Financial industry PACs were particularly generous to Dodd. PACs controlled by UBS and Ernst & Young each chipped in $5,000. The Mortgage Bankers Association added $4,500. H&R Block gave $3,000. Goldman Sachs, Vanguard, Charles Schwab, and US Bank kicked in $2,000 each. And the Futures Industry Association and the Independent Community Bankers of America donated $1,000 a piece.

Among Dodd’s donors is a who’s who of finance industry heavy hitters. They include Leon Black ($2,400), the billionaire founder of private equity firm Apollo Management; Mark Fetting ($2,000), the chairman and CEO of asset management firm Legg Mason; Alan Leventhal ($1,500), chairman and CEO of Beacon Capital Partners; and Rodger Lawson ($2,300), the president of mutual fund giant Fidelity Investments. (Along with Lawson, at least a dozen other high-level Fidelity employees donated $1,000 or more to Dodd, and the company’s PAC gave $5,000.) Also appearing on Dodd’s donor list are dozens of top executives at various firms including Citigroup, Citizens Financial Group, and D.E. Shaw & Company, the New York-based hedge fund.

After his industry backers, one of Dodd’s largest donor constituencies is Washington lobbyists. Ogilvy lobbyist (and one-time chief of staff to Sen. Kit Bond of Missouri) Julie Dammann, whose finance industry clients have included the private equity firm Blackstone Group, AIG, Visa, and Fannie Mae, contributed $1,000. So did lobbyists Thomas Quinn and Jeffrey Kurzweil, who are both on the payroll of Beacon Capital Partners. (In 2008, Quinn also lobbied for Bear Stearns, the National Association of Credit Unions, and State Street Corporation, among other finance sector clients.) Former Dick Gephardt aide Steve Elmendorf, whose firm has recently lobbied for Citigroup, Ernst & Young, the Managed Funds Association, and other financial clients, donated $2,400.

Dodd, who in 2007 blasted the “predatory, abusive, and irresponsible” practices of subprime lenders, also received campaign money from one of the subprime industry’s chief lobbyists, Wright Andrews ($1,000).

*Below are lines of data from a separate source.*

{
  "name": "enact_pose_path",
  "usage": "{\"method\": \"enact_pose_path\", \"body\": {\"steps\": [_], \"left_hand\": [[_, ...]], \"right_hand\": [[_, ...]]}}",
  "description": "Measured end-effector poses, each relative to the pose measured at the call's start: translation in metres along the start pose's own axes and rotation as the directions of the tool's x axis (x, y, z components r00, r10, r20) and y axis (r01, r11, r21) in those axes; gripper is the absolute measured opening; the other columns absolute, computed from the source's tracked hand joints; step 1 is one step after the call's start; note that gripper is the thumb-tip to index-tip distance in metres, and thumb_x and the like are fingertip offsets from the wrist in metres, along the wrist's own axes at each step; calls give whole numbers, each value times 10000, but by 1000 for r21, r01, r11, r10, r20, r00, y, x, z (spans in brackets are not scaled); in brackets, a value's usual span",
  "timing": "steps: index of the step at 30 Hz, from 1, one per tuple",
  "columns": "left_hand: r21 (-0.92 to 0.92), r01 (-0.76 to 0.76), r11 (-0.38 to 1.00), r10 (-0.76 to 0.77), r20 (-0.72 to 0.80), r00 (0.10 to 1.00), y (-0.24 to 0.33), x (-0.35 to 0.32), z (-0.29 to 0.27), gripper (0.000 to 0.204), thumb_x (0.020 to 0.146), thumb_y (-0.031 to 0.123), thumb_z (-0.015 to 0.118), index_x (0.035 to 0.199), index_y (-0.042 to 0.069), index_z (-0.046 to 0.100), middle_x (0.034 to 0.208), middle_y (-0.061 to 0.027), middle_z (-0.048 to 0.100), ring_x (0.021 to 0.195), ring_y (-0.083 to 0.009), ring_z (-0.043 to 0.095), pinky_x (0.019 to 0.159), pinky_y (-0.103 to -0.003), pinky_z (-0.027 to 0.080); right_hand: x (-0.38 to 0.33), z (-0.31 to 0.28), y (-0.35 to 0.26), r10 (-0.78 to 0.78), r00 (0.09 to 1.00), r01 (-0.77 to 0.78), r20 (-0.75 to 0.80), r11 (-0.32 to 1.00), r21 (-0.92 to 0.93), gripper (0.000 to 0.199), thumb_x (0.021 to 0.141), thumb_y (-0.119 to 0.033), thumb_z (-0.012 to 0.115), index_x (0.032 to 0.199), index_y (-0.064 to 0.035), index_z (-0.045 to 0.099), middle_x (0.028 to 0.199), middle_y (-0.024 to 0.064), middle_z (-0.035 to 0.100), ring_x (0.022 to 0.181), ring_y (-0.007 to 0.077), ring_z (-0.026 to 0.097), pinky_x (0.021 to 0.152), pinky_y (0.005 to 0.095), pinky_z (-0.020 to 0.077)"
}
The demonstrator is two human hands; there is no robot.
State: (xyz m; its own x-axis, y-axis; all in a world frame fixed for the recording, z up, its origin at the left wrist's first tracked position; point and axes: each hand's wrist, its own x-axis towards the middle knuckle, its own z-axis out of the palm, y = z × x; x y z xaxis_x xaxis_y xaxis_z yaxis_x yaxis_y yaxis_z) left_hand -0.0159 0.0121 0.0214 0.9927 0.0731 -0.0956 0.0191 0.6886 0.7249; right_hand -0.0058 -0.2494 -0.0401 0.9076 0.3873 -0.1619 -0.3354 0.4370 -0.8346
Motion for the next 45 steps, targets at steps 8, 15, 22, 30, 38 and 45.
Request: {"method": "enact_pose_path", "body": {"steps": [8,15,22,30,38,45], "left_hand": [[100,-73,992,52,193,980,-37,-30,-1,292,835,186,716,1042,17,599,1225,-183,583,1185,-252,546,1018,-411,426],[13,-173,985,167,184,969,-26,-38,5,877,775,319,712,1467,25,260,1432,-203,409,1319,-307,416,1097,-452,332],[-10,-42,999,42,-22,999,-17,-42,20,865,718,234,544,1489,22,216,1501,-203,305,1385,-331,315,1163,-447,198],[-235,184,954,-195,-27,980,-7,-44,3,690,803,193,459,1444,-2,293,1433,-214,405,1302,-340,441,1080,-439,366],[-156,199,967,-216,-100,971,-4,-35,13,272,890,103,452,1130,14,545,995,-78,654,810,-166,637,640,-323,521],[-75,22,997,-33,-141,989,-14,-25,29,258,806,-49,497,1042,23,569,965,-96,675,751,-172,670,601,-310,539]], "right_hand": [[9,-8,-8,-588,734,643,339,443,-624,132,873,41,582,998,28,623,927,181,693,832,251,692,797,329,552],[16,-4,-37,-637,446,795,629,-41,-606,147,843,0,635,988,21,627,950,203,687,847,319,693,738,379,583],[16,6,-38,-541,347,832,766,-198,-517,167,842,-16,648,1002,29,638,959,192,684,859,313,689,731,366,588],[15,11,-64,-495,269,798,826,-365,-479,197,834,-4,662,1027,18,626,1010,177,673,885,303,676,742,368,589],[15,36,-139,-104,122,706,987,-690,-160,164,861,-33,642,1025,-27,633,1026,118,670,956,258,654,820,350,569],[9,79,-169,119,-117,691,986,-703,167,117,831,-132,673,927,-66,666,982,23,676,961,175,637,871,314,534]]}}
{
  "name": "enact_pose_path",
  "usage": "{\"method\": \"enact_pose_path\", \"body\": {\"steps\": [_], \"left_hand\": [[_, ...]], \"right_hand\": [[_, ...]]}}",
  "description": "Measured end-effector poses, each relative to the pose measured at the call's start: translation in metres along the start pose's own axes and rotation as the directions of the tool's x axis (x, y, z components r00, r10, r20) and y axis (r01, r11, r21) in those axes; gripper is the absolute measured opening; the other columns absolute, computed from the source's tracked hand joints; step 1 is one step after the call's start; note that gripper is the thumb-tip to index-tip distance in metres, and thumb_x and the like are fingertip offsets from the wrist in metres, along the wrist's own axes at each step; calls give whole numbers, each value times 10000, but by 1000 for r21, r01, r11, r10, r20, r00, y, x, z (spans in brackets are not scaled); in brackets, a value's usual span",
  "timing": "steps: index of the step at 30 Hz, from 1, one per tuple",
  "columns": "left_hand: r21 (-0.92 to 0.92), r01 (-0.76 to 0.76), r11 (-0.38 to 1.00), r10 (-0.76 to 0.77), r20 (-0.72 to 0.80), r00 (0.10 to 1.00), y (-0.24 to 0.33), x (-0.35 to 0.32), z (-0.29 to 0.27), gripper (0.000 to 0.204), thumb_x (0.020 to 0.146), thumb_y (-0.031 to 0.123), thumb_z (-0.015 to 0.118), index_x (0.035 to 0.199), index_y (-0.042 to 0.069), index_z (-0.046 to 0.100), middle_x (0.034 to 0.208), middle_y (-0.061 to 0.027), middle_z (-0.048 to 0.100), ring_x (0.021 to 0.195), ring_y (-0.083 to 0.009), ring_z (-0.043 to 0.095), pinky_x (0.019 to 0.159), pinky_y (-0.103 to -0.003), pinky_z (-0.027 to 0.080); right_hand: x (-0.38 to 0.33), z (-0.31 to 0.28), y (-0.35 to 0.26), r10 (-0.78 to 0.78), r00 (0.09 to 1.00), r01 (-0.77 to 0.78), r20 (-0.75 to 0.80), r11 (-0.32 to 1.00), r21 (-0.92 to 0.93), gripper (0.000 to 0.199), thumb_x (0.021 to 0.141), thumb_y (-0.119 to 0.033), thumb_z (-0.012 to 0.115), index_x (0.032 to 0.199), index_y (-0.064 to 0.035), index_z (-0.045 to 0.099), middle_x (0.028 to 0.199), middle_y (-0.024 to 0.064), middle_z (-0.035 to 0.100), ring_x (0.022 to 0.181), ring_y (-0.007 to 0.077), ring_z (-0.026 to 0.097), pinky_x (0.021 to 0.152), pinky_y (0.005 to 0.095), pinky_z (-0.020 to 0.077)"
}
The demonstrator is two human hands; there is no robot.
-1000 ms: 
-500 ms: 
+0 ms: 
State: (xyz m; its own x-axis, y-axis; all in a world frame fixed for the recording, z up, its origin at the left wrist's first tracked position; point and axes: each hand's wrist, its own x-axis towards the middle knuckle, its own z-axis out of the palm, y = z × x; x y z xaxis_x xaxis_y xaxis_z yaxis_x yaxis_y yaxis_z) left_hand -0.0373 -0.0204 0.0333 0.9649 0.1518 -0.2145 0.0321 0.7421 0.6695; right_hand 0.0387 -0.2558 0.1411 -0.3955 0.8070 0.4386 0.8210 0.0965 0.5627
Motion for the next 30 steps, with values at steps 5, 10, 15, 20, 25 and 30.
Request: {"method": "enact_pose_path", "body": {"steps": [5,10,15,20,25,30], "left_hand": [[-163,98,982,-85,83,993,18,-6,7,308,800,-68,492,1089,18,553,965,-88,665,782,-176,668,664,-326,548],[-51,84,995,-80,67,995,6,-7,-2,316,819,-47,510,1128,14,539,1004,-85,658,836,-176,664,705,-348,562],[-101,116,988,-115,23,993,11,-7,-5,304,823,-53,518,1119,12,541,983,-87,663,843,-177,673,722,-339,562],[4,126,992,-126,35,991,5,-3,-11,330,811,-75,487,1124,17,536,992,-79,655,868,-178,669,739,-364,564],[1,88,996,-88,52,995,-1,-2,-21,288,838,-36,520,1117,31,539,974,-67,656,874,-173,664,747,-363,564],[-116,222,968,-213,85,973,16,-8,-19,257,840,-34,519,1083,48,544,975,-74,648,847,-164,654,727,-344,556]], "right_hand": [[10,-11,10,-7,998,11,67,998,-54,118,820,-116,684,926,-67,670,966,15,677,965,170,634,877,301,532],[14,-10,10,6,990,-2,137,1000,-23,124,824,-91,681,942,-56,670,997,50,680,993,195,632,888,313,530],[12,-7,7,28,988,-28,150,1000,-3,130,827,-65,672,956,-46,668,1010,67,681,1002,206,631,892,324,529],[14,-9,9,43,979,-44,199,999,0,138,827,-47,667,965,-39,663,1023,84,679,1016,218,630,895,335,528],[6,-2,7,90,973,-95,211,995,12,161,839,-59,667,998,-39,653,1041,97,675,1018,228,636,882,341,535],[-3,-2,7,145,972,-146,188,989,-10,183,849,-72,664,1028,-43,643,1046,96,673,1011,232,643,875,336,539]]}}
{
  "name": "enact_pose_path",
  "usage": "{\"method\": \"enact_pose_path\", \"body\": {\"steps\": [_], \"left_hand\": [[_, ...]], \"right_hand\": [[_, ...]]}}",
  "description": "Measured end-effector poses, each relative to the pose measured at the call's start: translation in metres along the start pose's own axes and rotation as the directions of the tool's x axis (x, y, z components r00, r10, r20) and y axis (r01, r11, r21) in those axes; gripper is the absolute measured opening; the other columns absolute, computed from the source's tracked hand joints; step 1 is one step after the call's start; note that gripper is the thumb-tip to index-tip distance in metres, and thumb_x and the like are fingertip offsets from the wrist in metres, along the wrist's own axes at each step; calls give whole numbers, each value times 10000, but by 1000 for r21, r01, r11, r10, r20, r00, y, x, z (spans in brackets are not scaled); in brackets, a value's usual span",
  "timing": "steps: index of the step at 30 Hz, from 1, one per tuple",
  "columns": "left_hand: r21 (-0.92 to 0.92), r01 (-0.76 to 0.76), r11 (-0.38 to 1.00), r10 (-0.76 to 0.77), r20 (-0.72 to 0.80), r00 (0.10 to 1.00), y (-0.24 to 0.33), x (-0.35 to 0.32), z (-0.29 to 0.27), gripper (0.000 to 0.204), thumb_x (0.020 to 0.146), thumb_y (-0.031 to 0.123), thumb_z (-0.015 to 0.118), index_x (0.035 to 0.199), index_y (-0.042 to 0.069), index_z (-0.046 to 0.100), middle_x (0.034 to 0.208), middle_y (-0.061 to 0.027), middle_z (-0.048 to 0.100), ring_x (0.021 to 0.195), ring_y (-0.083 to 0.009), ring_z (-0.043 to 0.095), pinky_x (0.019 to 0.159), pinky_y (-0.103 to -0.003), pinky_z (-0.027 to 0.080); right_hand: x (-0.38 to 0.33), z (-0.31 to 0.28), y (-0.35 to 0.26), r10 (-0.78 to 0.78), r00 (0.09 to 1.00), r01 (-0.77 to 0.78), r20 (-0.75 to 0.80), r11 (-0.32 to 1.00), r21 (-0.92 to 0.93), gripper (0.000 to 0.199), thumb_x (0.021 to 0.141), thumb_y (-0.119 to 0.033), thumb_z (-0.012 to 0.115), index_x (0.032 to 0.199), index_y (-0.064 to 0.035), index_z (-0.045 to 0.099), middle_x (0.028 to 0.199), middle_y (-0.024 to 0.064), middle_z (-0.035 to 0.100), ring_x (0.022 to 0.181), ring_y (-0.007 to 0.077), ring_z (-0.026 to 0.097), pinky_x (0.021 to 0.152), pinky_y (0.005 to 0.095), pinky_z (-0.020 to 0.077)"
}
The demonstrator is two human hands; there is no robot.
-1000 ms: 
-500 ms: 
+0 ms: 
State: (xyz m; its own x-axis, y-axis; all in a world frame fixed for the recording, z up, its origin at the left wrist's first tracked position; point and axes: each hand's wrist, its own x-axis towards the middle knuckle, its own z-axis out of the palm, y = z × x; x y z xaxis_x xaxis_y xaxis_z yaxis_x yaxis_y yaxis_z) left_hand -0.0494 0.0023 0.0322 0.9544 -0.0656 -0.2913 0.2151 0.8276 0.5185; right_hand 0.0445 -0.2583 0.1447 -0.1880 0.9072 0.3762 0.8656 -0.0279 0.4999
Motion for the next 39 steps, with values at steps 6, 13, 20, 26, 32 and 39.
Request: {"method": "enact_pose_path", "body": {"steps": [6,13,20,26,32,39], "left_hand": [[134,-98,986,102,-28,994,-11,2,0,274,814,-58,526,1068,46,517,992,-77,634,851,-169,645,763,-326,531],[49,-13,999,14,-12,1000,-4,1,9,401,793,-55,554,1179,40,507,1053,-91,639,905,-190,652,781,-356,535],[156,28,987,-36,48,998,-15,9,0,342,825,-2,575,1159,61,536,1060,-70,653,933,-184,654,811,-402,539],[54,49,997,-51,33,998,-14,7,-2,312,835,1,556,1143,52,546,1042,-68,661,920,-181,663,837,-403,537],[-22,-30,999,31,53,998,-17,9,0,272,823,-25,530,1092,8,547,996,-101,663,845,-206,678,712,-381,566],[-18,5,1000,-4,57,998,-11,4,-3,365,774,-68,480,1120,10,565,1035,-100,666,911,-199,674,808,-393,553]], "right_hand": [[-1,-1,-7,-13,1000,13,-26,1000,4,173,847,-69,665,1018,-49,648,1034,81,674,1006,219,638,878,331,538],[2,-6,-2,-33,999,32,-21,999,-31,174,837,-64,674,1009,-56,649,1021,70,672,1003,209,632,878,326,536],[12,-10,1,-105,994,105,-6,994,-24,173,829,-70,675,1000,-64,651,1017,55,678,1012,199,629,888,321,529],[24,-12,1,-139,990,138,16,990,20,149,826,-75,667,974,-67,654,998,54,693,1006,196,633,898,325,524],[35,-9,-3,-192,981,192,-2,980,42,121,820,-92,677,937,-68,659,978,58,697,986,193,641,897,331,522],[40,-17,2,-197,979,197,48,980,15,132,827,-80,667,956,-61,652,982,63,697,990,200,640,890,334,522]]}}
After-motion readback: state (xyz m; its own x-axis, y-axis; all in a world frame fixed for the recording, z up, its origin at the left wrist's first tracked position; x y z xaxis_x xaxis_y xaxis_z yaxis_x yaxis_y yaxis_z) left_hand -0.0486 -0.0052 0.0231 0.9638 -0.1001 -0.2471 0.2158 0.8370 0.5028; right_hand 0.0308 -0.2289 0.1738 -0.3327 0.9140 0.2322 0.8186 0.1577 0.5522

Andrews has run several cleverly named industry-backed trade groups, including the Coalition for Fair and Affordable Lending and the Responsible Mortgage Lending Coalition. Along with his wife, Lisa, once a chief in-house lobbyist for Ameriquest Mortgage, which shut down in 2007, Andrews “coordinated” the subprime industry’s lobbying campaign to blunt state efforts to crack down on risky lending, according to the Wall Street Journal.

Asked about Dodd’s extensive contributions from Big Finance, Bryan DeAngelis, the senator’s press secretary, insisted Dodd was not in Wall Street’s pocket. “Campaign contributions do not and never have influenced Senator Dodd’s agenda and priorities,” DeAngelis wrote in a statement to Mother Jones. “As his record reflects—from working to stop abusive credit card practices and predatory lending to opposing industry-friendly bankruptcy reform and tax breaks for companies that ship jobs overseas—Chris Dodd’s priorities are not determined by the financial industry. His work is always and has always been about representing the interest of the people of Connecticut.” But it’s not clear that the people of Connecticut want Dodd around any longer. Big Finance execs and lobbyists, on the other hand, obviously believe it is very much in their interest to keep Dodd where he is.